Safety, planning, and permits are necessary considerations before jumping into prescribed burns.  Neighbors accumulate around prairie burns; they are eager to lend a hand, a leaf blower, and a watchful eye.  In addition to controlled excitement and controlled danger, prairie fires provide a combination of sights, sounds, intense heat, flame cones and colors and an immediate warming found nowhere else in April.  It’s like a July noon when we get close.  But don’t wait too long on the calendar or new shoots will be harmed, more nesting will be disrupted and prairie plants will be harmed.  Late fall burns may be an option then.
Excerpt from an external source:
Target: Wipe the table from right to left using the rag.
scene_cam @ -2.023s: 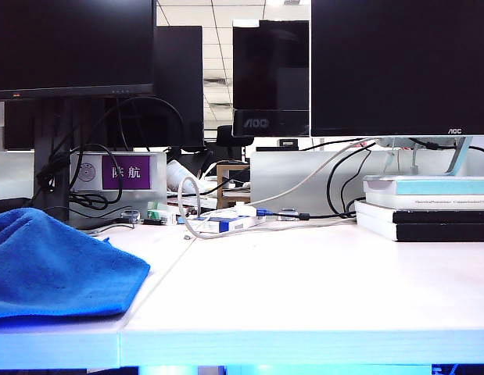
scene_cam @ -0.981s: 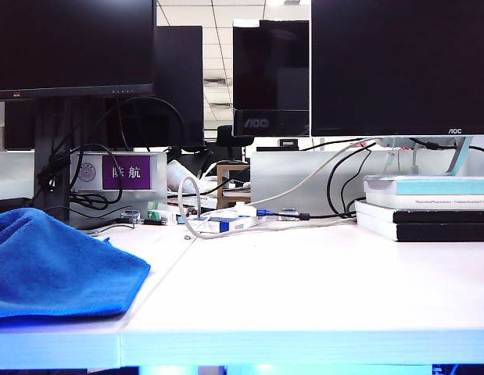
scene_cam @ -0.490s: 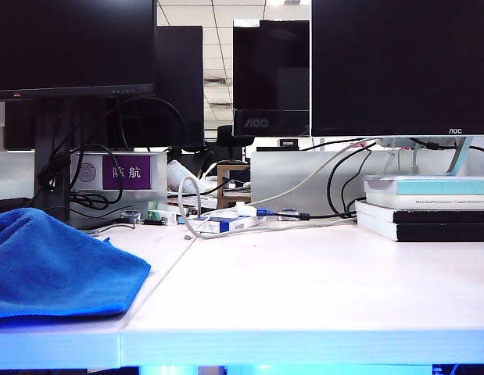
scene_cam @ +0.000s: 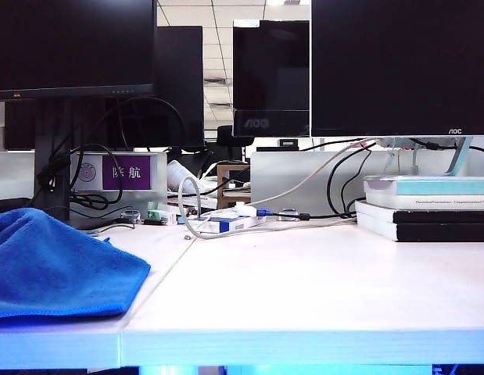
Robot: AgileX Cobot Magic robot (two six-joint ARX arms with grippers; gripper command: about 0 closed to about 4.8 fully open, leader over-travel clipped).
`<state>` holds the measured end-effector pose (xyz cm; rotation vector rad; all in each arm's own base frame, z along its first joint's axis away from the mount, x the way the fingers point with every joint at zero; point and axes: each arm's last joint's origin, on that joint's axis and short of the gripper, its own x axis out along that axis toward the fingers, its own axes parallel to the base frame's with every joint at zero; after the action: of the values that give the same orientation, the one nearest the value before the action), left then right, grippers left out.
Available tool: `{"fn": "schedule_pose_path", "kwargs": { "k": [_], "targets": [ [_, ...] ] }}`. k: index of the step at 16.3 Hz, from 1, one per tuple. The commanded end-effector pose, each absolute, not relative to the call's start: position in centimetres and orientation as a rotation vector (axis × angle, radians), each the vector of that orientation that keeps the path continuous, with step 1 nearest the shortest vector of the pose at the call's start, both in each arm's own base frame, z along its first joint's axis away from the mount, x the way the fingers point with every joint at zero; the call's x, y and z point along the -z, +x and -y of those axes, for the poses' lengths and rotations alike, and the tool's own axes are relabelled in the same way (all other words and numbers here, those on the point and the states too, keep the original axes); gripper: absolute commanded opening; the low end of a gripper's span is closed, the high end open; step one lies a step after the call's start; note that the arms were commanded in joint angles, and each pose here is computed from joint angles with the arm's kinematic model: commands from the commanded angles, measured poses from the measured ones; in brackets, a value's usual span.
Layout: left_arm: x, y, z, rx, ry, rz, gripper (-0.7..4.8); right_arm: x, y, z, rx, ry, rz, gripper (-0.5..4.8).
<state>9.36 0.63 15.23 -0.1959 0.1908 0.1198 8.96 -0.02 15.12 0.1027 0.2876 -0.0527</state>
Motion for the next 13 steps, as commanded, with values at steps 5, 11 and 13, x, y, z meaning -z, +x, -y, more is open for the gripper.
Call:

Numerous mounds and depressions show in the terrain as soon as the flames become ash, and do animal skeletons and white spent deer antlers.  Turkeys flock to the blackened landscape, even wood ducks don’t seem to mind the black ash, which remains for but a few days before green dominates all.

Young turkey hunters already had their special season, some on prairies, and now the first turkey season, Period A, has begun.  This period is followed by five additional periods, all Wednesday through Tuesday.

Bonus permits, aka authorizations, remain to be purchased for two of the last hunting periods, so for more recreation and excitement buy into the extra hunting opportunities regardless of whether or not a bird is in the freezer or has been consumed.

Checking for possible morel mushroom locations is now prime.  Look for dead elm trees, old apple orchards and a number of other locations.  Scarlet cup mushrooms are a bright clue that morels will soon appear.  False morels appearing are another clue.

After three poor morel hunting years, set your expectations accordingly, but morels often surprise or disappoint gatherers. 

In the end it is often a dead elm tree, but with some bark hanging being the best bet.  Not all morels appear at the same time so keep checking tried and past productive locations.

With rain and warmth, all sorts of “blooming birthdays” are about to occur.  Garden, lawn, field, and forest have a lot in store.  Asparagus shoots have been reported.  Forsythia is blooming; pasque flowers are, too.  Sometimes a green compass plant shoot is as exciting to see as a new bloom or cone.  

Check for those tiny tree flowers if you nose hasn’t already made you aware of the pollen these wind-pollinated plants are releasing.

One experience could be finding an evergreen red cedar tree that is releasing pollen grains in pulses early in the morning when the temperature reaches a critical point and the pollen cones open and clouds of pollen takes to the breezes.  Some will land on the seed cones on a different individual red cedar tree beginning the development of a bright blue seed cone that smells of gin.

Take note of what is occurring such as wild gooseberries blooming and attracting bumblebees just when the first morels begin to show. It’s all about timing, seeing one event suggesting and reminding of another.